Ils reconnaissent cependant le fait que les jihadistes sont bien des musulmans et qu'ils agissent avant tout en raison de leurs convictions religieuses - ce qui prouve à leurs yeux le caractère nuisible de ces dernières.
C'est là un fait que les musulmans dits «modérés», les intellectuels islamophiles et les antiracistes de toutes obédiences refusent de reconnaître. Il y a là un aveuglement idéologique pour le moins surprenant, surtout lorsqu'il affecte des intellectuels ou des chercheurs non musulmans qui devraient s'efforcer, méthodologiquement, de commencer par comprendre les acteurs jihadistes comme ces derniers se comprennent, à savoir comme des croyants, et même de «vrais» croyants. Voilà qui est difficile à accepter pour ceux qui sont, à juste titre, saisi par l'indignation face aux massacres commis par les jihadistes.

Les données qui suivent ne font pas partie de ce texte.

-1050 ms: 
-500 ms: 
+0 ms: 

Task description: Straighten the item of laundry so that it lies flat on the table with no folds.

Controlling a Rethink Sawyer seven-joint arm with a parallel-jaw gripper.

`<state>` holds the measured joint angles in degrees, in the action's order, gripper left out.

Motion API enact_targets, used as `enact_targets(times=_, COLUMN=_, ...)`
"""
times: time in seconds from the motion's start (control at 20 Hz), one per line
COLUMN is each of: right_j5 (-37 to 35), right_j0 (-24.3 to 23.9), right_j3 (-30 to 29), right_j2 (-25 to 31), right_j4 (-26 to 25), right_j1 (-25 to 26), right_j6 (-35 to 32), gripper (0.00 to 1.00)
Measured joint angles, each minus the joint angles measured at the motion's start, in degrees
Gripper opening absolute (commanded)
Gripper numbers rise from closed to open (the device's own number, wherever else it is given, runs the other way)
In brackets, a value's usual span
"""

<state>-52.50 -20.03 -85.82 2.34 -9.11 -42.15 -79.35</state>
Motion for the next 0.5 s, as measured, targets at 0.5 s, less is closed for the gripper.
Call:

Mais l'indignation n'est pas un argument, elle n'est pas plus un mode de connaissance qu'une justification acceptable du refus de connaître et de comprendre. C'est là confondre les ordres, et fonder des réactions militantes sur un aveuglement plus ou moins volontaire.
On observe par ailleurs que, pour la plupart des ennemis déclarés du jihadisme, la lutte contre les «soldats du jihad» ne saurait se réduire à une affaire policière, ni à une série d'interventions militaires.
Et cette position est réaliste, à condition de ne pas oublier l'avertissement de Vilfredo Pareto, selon lequel celui «qui craint de rendre coup pour coup et de répandre le sang de son adversaire se met, par là même, à la merci de cet adversaire».
Le combat intellectuel n'exclut nullement la lutte armée. Pour ceux qui pensent qu'il faut avant tout combattre les jihadistes sur le plan des idées, afin de stopper la séduction qu'ils exercent dans la jeunesse musulmane, le problème paraît cependant insoluble. Il est pourtant clairement posé: quelle contre-utopie opposer à l'utopie séduisante du califat? Tous sont en quête d'une vision enthousiasmante et mobilisatrice susceptible de combler les attentes ou les aspirations des jeunes musulmans.
Mais les résultats de la quête ne sont pas à la hauteur des enjeux. Les antireligieux à la française ne peuvent guère sortir de leur chapeau que les «valeurs républicaines», en s'efforçant de rendre la laïcité attrayante - cette laïcité que les salafistes et leurs alliés néo-gauchistes dénoncent comme intrinsèquement «islamophobe».
Ils peuvent aussi tenter de réchauffer leurs idéaux révolutionnaires internationalistes ou tiers-mondistes, et tenter de les mettre au goût du jour. S'ils sont partisans d'un cosmopolitisme éclairé, ils offriront aux jeunes fourvoyés les fleurs déjà fanées, par tant d'usages abusifs, de telle ou telle déclaration des droits de l'homme, centrées sur l'impératif de respecter la dignité de toute personne humaine. Ou encore les restes d'une utopie européiste en cours de décomposition, alors que s'efface la promesse d'une mondialisation heureuse.
Personne n'est prêt à mourir pour la laïcité, en dépit de la célébration permanente dont elle fait l'objet en France. Ni pour l'État de droit ou le droit international.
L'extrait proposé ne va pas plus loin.